О былом - страница 16



Дьяк опасливо огляделся кругом.

– Кое слово зря говоришь! – промолвил он недовольно. – Неравно кто услышит! и мне больше не дьячить в Мастерской палате, да и у тебя на царев обиход брать не станут. А теперь товару всякого много потребуется! – хитро подмигнув, пробасил Ждан.

Макар с любопытством взглянул на покупателя.

– Государева радость скоро предвидится… – не мог удержаться Шипов, чтобы не передать новости торговцу.

– Ой ли, слава Творцу небесному, – радостно воскликнул Макар, – что великий государь наш венец восприять соизволяет! А скоро?

Дьяк усмехнулся и начал пересчитывать по пальцам.

– Ныне, августа двадцатый день, там вруце – лето, нов год наступит, сентемврия во второй половине царскую свадьбу пировать будем.

– Кого ж просватать за себя государь батюшка соизволил? – вкрадчиво спросил снова торговый гость.

– Да Марию Володимировну, дочь князя Долгорукова, Володимира Тимофеевича…

– Дай ему Господь счастия да мирного супружеского сожития! – сняв шапку и перекрестившись сказал хозяин.

Затем дьяк стал рассматривать другие требуемые для мастерской палаты материи, разные «кармазины мелкотравчатые» «объяри лазоревыя», – «сукна лятчины желтой», «тафты черненыя виницейки», «камки казилабриския»…

Долго торговались они между собою, несколько раз били по рукам, снова спорили, сходились, расходились, пока, наконец, Ждан со вздохом не вынул из-под полы кафтана кису почтенных размеров, достал из нее деньги и заплатил Макару, причем последний перепробовал чуть ли не все монеты на зуб.

II

Прохладный сентябрь сменил душный август.

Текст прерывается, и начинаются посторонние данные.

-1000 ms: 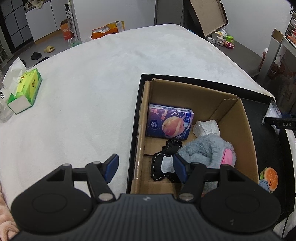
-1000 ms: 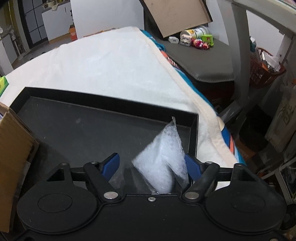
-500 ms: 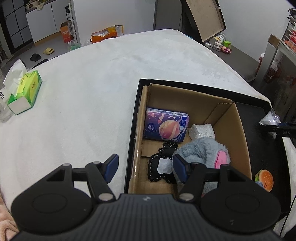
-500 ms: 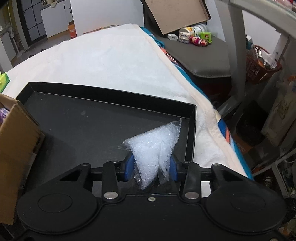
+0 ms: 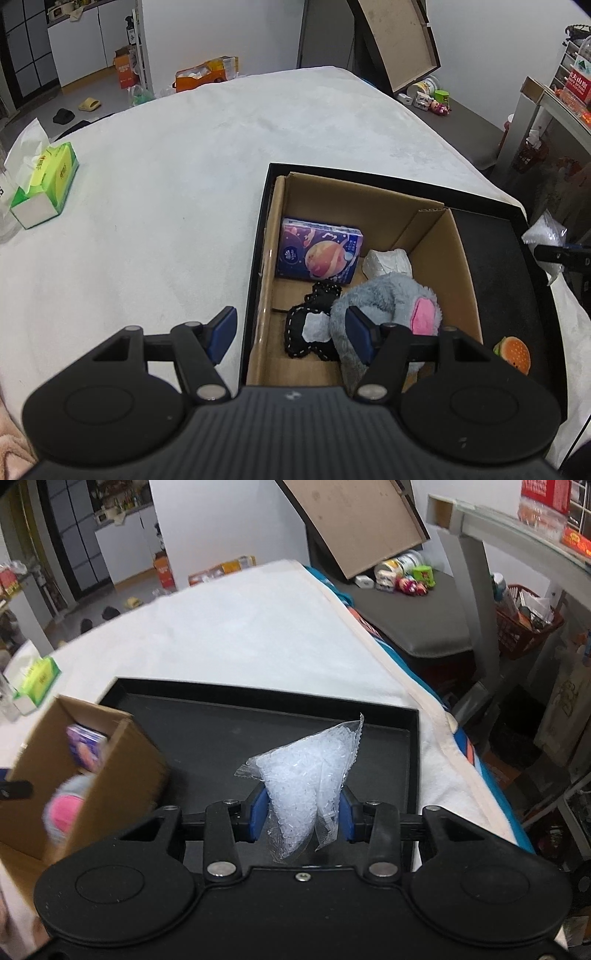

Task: Organize soft objects
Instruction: 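Carry the bubble-wrap bag with the right gripper into the box and release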

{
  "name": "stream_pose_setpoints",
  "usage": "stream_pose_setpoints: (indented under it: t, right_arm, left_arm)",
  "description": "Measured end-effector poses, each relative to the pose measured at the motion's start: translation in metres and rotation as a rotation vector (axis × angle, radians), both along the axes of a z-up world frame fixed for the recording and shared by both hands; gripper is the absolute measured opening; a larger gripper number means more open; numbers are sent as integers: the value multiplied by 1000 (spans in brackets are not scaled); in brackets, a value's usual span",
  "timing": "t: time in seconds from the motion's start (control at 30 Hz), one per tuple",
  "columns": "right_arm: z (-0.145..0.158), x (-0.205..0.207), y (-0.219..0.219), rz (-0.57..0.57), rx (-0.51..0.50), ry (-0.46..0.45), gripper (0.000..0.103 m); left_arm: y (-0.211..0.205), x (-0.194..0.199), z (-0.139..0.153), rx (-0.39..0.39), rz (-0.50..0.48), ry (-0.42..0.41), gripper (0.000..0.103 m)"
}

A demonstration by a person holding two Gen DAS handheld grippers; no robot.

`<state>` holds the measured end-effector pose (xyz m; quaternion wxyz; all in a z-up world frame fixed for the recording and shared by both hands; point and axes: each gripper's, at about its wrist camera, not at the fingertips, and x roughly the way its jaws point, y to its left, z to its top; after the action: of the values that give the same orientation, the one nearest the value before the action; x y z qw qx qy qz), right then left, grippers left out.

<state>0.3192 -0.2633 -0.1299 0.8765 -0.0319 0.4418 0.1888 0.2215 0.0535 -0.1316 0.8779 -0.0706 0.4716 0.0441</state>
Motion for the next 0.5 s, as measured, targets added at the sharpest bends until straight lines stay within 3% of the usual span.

Вся Москва скоро узнала о выборе невесты молодым царем и неподдельно радовалась его радостью. Одиннадцать лет миновало со дня венчания его царским венцом, а он до сих пор оставался холостым.

Великая инокиня Марфа да великий государь святейший патриарх Филарет Никитич, родители молодого государя, тоже разделяли общую радость.

Хотя первая и жила постоянно в Воскресенском монастыре, но Михаил Феодорович часто ее там навещал и советовался с нею о выборе достойной для себя царицы.

Приготовлениями к свадьбе спешили. Все мастера и мастерицы Мастерской палаты были завалены работою.

– Кажись, хорошо, – проговорил Шипов, осматривая два кошелька, сделанные к венчальным свечам, «в бархате золотом, по нем травы шелк червчат», и окинул взглядом стоящую перед ним мастерицу; – сколько на «шлеи» да на подкладку пошло бархату? – спросил он ее.

– Киндяку зеленого без чети три аршина… – робко ответила девушка.

– Многонько! А лоскутья, что остались, принеси сюда, великая государыня инокиня Марфа повелела отдать их старице Феофиле на пелены. Ну, с этим делом покончила, принимайся рясу государеву духовнику протопопу Кириллу шить. Вот тебе зуфь ангурская светлобагрова, что великий государь, ради своей великой радости, ему на рясу пожаловал.

Едва только эта мастерица села за новую работу, как к Ждану подошла другая, третья. Его рвали все на части, требовали туда, сюда, везде он должен был поспевать, везде распоряжаться.

Немало хлопот выпало и на долю постельничему царя, Константину Михалкову, а равно и боярыне Марье Головиной. На их обязанности было «соорудить и изукрасить государынины новыя хоромы», чтобы молодая царица ни в чем не встретила недостатка в своем новом помещении.

Повсюду в новых хоромах раздавался стук молотков обойщиков. Комнатные бабы едва успевали бегать в Мастерскую палату, да в государеву казну за материями.